'They're like my own breath, Lord! I know them like I know the face of my old mother!'
The Shaul Councillor sat back in his seat. 'You speak Shaul well enough.'
The Koton Councillor spoke in the throaty Koton speech. 'Do you understand me?'
Paddy replied, 'Indeed I believe I am the only Earther alive that appreciates the beauty of your lovely tongue.'
The Alpheratz Eagle asked the same question in his own lip-clacking talk. Paddy responded fluently.
The Badau and the Loristanese each spoke and Paddy replied to each.
There was a moment of silence during which Paddy looked right and left, hoping to seize a gun from a guard and kill all in the room. The guards wore no guns.

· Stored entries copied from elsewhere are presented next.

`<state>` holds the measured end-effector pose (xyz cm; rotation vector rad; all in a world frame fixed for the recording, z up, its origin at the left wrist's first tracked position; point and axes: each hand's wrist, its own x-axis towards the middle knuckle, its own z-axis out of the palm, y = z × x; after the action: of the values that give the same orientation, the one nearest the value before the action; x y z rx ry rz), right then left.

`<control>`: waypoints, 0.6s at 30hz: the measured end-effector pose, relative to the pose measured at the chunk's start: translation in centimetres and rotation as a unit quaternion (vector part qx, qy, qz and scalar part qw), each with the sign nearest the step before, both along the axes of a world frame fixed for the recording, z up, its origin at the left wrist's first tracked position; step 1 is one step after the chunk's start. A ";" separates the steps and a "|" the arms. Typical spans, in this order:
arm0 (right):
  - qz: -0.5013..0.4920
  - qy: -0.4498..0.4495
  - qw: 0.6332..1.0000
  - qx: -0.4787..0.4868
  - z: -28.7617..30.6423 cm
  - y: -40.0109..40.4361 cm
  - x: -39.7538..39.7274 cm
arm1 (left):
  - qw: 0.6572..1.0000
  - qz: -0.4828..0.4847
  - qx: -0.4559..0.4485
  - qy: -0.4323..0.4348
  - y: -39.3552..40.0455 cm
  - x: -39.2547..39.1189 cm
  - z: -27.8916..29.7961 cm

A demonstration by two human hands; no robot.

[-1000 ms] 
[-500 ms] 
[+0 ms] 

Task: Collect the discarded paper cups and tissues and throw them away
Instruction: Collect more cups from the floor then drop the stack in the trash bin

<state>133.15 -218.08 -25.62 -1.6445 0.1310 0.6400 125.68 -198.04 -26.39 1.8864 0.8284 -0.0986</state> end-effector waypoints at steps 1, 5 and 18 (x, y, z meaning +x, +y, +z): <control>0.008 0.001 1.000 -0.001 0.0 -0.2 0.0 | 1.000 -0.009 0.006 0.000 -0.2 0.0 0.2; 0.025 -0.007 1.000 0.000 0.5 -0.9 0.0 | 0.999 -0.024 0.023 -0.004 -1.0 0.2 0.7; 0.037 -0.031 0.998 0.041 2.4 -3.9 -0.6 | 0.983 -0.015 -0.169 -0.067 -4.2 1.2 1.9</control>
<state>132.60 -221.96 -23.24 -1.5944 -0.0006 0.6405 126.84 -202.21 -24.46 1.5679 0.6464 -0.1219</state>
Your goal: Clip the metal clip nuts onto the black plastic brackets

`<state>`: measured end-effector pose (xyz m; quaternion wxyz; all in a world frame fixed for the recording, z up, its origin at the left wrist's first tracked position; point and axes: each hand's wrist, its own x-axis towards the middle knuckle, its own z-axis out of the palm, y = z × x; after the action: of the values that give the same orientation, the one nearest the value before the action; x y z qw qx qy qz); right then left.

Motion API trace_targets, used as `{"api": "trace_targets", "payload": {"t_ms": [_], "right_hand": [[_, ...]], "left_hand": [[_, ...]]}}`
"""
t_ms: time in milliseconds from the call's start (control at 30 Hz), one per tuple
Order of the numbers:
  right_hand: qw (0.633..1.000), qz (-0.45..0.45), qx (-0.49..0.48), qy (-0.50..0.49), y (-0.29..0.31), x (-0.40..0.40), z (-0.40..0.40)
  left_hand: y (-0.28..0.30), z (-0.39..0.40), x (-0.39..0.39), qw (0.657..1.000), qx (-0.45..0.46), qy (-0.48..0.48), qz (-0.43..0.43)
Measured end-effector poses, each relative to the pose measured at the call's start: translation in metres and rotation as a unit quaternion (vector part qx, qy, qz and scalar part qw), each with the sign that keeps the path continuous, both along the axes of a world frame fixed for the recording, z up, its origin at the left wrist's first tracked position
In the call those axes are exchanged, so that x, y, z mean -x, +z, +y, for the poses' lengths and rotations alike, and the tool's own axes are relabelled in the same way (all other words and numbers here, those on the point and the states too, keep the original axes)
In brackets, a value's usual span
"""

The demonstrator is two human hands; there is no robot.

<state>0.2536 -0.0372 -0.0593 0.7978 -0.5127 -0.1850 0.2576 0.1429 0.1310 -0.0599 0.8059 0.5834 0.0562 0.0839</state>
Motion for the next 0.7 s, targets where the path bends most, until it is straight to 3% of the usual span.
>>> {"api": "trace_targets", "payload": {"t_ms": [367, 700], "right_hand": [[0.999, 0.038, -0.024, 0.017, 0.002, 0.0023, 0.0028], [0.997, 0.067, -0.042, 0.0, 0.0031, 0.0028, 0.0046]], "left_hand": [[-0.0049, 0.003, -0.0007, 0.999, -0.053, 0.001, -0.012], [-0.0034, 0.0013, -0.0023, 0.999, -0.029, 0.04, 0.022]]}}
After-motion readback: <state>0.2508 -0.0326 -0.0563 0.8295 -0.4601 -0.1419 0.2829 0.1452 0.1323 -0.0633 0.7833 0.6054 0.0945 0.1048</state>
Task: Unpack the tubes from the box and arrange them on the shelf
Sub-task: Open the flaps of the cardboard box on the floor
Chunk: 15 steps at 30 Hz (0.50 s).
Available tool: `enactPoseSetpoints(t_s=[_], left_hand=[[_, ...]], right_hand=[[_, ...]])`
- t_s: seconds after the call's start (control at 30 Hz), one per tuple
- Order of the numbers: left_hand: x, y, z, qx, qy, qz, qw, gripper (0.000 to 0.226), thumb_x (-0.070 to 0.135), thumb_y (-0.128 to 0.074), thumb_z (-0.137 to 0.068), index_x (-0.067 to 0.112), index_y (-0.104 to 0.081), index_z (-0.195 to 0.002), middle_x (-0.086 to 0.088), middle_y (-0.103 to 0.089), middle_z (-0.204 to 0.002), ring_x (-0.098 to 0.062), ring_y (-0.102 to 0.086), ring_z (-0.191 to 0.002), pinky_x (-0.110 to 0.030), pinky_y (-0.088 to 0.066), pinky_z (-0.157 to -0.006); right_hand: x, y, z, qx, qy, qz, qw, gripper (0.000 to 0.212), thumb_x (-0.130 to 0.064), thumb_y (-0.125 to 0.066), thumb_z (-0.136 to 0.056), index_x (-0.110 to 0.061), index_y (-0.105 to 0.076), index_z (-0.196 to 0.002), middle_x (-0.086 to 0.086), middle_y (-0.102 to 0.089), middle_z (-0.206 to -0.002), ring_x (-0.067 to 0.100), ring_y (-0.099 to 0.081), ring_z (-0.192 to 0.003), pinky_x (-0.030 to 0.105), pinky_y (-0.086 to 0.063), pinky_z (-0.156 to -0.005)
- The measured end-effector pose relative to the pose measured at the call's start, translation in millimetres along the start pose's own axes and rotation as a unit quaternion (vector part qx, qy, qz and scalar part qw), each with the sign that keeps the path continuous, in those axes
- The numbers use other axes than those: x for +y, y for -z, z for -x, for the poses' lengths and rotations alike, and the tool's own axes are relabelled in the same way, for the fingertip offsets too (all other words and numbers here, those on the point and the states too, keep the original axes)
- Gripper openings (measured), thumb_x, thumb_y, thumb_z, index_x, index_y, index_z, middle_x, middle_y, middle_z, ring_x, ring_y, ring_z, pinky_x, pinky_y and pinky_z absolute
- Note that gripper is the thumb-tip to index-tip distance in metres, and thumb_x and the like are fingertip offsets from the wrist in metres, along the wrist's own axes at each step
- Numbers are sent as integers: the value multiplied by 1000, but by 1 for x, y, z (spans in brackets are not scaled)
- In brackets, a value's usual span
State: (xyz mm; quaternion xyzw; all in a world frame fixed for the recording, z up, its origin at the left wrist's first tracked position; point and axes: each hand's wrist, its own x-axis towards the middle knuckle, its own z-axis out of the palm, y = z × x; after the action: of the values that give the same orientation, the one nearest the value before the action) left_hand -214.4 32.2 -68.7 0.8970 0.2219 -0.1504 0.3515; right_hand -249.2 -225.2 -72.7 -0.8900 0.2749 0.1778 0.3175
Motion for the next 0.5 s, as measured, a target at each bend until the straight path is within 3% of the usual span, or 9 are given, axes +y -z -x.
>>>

The Shaul asked, 'How is it you are master of so many tongues?'
Paddy said, 'My Lord, it's a habit with me. I've been journeying space since I was a lad and no sooner am I hearing strange speech than I'm wondering what's going on. And may I ask why it is you're questioning me? Are you grooming me for a pardon perhaps?'
'By no means,' replied the Shaul. 'Your offense is beyond pardon, it cuts at the base of the Langtry power. The punishment must be severe, to deter future offenders.'
'Ah, but your Lordships,' Paddy remonstrated, 'it's you Langtrys who are the offenders. If you allowed your poor cousins on Earth more than our miserable ten drives, then a stolen drive would not bring a million marks and there'd be no temptation for us poor unfortunates.'
'I do not set the quotas, Earther. That is in the hands of the Sons. Besides there are always scoundrels to steal ships and unmounted drives.' He fixed Paddy with a significant glance.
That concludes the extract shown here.